Top of DATA BLOCK

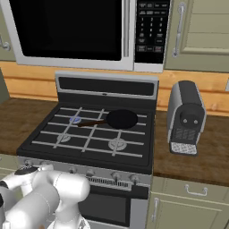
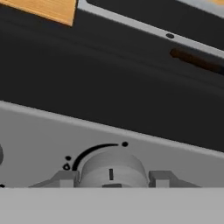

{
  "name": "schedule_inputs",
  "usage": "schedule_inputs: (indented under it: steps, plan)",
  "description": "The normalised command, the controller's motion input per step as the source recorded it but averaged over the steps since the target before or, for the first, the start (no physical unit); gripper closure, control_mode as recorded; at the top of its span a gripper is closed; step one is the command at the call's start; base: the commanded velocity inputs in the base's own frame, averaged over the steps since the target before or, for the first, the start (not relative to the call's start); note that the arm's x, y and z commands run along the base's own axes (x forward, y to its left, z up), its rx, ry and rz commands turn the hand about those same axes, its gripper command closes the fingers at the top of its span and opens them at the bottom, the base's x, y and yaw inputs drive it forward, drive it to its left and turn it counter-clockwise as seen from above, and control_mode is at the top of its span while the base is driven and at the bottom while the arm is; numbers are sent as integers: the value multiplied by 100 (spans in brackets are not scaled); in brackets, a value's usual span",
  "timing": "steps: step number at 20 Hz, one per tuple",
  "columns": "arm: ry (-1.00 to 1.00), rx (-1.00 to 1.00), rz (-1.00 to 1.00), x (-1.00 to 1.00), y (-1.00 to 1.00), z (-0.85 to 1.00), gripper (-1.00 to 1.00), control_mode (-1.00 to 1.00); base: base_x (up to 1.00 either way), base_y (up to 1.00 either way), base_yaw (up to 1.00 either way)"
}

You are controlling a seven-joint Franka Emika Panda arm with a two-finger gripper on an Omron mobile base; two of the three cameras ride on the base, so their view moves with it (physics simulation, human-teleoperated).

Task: Turn off the rear left burner of the stove.

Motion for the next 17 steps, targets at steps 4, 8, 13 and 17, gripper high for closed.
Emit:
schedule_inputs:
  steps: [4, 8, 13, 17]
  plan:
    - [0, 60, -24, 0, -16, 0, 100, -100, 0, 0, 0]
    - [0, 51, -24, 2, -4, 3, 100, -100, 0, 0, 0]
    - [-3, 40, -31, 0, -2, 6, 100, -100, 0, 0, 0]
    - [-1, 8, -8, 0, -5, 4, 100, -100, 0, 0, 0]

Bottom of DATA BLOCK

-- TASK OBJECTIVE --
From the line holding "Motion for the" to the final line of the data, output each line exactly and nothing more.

-- WRITTEN ANSWER --
Motion for the next 17 steps, targets at steps 4, 8, 13 and 17, gripper high for closed.
Emit:
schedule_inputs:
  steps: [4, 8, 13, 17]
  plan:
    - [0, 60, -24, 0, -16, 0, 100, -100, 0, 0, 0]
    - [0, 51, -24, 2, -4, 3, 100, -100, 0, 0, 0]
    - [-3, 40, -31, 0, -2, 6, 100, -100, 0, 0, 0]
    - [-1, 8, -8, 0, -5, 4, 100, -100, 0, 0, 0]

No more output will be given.